Comunità energetiche, l’Italia è in ritardo ma il potenziale è enorme
L’Italia è in ritardo nello sviluppo delle Comunità Energetiche Rinnovabili.
È l’allarme lanciato nel pomeriggio a KEY ENERGY nel corso dell’incontro “Comunità energetiche: obiettivi e progetti in partenza con il recepimento del Decreto Legislativo 199/2021”. A fronte di un risparmio medio nella bolletta elettrica pari a circa il 25%, stando ai dati presentati da Legambiente sarebbero solo 16 le CER che hanno ultimato l’iter di attivazione. Sulle 100 comunità energetiche mappate in questi tre anni, ad oggi sono 45 quelle in fase ancora “embrionale” e 55 quelle che si trovano in uno stadio più maturo dell’iter di realizzazione.

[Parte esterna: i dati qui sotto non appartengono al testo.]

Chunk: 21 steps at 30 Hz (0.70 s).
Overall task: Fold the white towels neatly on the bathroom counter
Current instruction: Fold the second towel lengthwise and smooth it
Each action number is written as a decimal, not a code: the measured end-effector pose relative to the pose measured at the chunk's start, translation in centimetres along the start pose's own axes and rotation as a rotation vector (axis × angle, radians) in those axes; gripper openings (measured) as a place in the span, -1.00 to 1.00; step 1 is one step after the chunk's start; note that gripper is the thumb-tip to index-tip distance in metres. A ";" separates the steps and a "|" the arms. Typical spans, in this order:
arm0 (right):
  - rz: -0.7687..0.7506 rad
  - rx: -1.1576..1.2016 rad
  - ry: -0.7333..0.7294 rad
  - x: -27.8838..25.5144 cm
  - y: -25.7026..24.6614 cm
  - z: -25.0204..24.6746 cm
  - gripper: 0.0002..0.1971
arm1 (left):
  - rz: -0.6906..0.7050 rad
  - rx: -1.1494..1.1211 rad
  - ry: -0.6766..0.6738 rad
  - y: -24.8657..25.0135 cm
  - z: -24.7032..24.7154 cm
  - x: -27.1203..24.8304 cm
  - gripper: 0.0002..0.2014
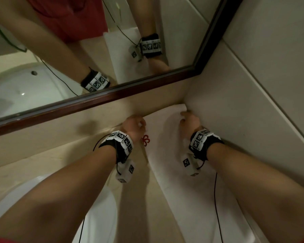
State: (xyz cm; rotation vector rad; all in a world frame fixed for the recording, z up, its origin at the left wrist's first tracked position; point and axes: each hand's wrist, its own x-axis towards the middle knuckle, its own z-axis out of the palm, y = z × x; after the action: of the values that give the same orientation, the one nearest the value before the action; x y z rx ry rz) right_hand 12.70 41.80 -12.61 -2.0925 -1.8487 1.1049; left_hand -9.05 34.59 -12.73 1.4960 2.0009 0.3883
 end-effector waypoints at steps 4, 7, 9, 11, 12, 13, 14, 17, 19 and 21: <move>0.005 -0.109 -0.012 0.3 -0.5 -0.3 -0.60 | -0.050 0.001 0.042 0.2 0.2 0.1 -0.80; 0.024 -0.266 -0.052 0.4 -1.2 -0.5 -0.57 | -0.056 0.019 0.038 0.4 0.2 0.2 -0.76; 0.044 -0.353 -0.091 0.3 -1.7 -0.6 -0.57 | -0.049 0.008 0.037 0.3 0.3 0.1 -0.71; 0.069 -0.411 -0.119 0.1 -1.8 -0.3 -0.54 | -0.049 -0.016 0.051 0.2 0.3 -0.2 -0.65; 0.072 -0.412 -0.128 0.0 -1.8 -0.1 -0.53 | -0.051 -0.024 0.064 0.2 0.2 -0.3 -0.62; 0.066 -0.409 -0.130 -0.1 -1.8 0.0 -0.50 | -0.048 -0.033 0.073 0.1 0.0 -0.5 -0.60; 0.052 -0.405 -0.131 -0.1 -1.7 0.2 -0.47 | -0.043 -0.044 0.077 0.0 -0.2 -0.6 -0.60; 0.016 -0.416 -0.153 -0.3 -1.2 0.3 -0.39 | -0.008 -0.003 0.120 0.0 -0.9 -0.9 -0.68; -0.013 -0.441 -0.165 -0.7 -1.0 0.3 -0.35 | -0.056 0.035 0.134 0.1 -1.3 -1.0 -0.79; -0.037 -0.455 -0.158 -1.2 -0.8 0.3 -0.34 | -0.148 0.053 0.076 0.1 -1.4 -0.8 -0.78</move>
State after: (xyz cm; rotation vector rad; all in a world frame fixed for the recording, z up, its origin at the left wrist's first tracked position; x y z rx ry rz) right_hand 11.89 40.78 -11.91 -2.2334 -2.3936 0.9312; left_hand -9.71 34.02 -11.39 1.3719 2.1820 0.3371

Quali sono i fattori che ne frenano lo sviluppo? Una concomitanza di fattori, emerge dal convegno, come le lungaggini burocratiche, la mancanza degli incentivi da parte dall’ormai ex Ministero della Transizione ecologica, il ritardo di Arera sull’emanazione delle regole attuative, i preventivi onerosi per gli allacci alla rete. Allo stesso tempo, è stato ribadito, il potenziale delle comunità energetiche rimane molto alto: secondo una recente ricerca se ne potrebbero costituire fino a mille nei prossimi tre anni su tutto il territorio nazionale.